How PostgreSQL Handles Sub Transaction Visibility In Streaming Replication Setup?

1. Introduction

As an experienced PostgreSQL user, you may have a lot of experience in setting up streaming replication in your database clusters to make multiple backups of your data. But have you wondered how the standby is able to correctly determine if a tuple sent from the primary should be visible to the user or not. In the case where a transaction contains multiple subtransactions, how does the standby determine the visibility in this case? You might say… well it is PostgreSQL so it will just work… This is true. If you are someone who is curious and interested in knowing how PostgreSQL does certain things internally, then this blog may be interesting for you as we will talk about normally transaction and subtransactions and how both affect the standby’s ability to determine tuple visibility.

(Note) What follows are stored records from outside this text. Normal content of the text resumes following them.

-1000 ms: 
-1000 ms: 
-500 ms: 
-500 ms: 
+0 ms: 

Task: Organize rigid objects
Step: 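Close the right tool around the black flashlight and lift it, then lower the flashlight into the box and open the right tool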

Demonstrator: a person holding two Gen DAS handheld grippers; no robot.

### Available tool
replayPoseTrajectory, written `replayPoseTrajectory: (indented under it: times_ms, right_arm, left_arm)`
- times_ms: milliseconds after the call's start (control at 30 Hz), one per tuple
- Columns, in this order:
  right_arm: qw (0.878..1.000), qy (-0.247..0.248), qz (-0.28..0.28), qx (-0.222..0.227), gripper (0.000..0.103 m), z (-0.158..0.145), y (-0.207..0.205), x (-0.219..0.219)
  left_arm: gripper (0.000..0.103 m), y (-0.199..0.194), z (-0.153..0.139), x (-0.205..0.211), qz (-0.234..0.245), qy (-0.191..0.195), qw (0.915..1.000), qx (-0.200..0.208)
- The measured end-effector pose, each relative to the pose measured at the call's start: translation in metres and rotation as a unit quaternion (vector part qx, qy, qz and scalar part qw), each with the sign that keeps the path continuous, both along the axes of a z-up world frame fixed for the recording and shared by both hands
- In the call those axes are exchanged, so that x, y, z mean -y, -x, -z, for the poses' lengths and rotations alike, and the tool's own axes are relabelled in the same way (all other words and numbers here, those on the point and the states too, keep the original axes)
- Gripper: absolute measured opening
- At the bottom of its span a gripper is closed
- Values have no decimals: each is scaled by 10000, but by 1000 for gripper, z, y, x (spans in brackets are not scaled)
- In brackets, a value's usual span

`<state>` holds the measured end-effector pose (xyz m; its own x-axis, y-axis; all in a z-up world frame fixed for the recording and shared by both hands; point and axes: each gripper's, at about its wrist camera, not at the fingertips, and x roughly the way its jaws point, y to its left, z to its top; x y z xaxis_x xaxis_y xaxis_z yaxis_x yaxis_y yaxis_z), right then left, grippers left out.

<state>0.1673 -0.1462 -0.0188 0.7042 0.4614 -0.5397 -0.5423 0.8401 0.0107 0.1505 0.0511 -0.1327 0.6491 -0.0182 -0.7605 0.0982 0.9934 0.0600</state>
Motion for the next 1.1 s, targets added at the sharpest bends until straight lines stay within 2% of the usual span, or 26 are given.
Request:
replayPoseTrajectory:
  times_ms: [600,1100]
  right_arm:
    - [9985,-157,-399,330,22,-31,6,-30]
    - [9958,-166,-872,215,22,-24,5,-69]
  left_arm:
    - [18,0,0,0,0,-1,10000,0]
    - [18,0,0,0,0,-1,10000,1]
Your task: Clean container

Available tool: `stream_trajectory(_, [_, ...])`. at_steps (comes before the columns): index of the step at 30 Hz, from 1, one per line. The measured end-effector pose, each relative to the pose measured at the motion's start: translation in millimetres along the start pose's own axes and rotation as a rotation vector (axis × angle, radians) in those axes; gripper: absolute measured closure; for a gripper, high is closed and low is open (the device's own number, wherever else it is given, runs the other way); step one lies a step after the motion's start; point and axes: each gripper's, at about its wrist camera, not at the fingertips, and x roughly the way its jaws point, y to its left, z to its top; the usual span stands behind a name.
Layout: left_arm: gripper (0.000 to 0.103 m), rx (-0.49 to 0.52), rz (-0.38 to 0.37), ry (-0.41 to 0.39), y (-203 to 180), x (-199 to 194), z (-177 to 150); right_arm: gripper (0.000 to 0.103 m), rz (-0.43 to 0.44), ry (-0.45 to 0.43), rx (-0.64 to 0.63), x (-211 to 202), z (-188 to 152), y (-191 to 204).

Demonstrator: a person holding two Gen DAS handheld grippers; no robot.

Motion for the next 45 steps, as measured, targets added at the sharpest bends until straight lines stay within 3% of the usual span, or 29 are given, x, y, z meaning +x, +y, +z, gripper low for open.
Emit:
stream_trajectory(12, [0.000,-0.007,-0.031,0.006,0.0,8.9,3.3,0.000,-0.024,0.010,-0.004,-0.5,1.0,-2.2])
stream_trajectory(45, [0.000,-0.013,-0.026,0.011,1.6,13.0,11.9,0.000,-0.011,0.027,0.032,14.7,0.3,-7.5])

2. How is Tuple Visibility Determined?

PostgreSQL determines a tuple’s visibility based on the concept of transaction ID (a.k.a txid) and it is normally stored in a tuple’s header as either xmin or xmax where xmin holds the txid of the transaction that inserted this tuple and t_xmax holds the txid of the transaction that deleted or updated this tuple. If a tuple has not been deleted, its t_xmax is 0. There is also another mechanism called commit log (a.k.a clog) where it has information of currently active transaction IDs. When an inserted tuple has a valid t_xmin and invalid t_xmax, PostgreSQL will have to consult the clog first to determine if the txid stored in t_xmin is visible or not, then the result will be stored in the tuple’s hint_bit field about the visibility information such that it does not always have to consult the clog which could be resource intensive. If a tuple has a valid t_xmax, then there is no need to consult the clog as the tuple must be invisible.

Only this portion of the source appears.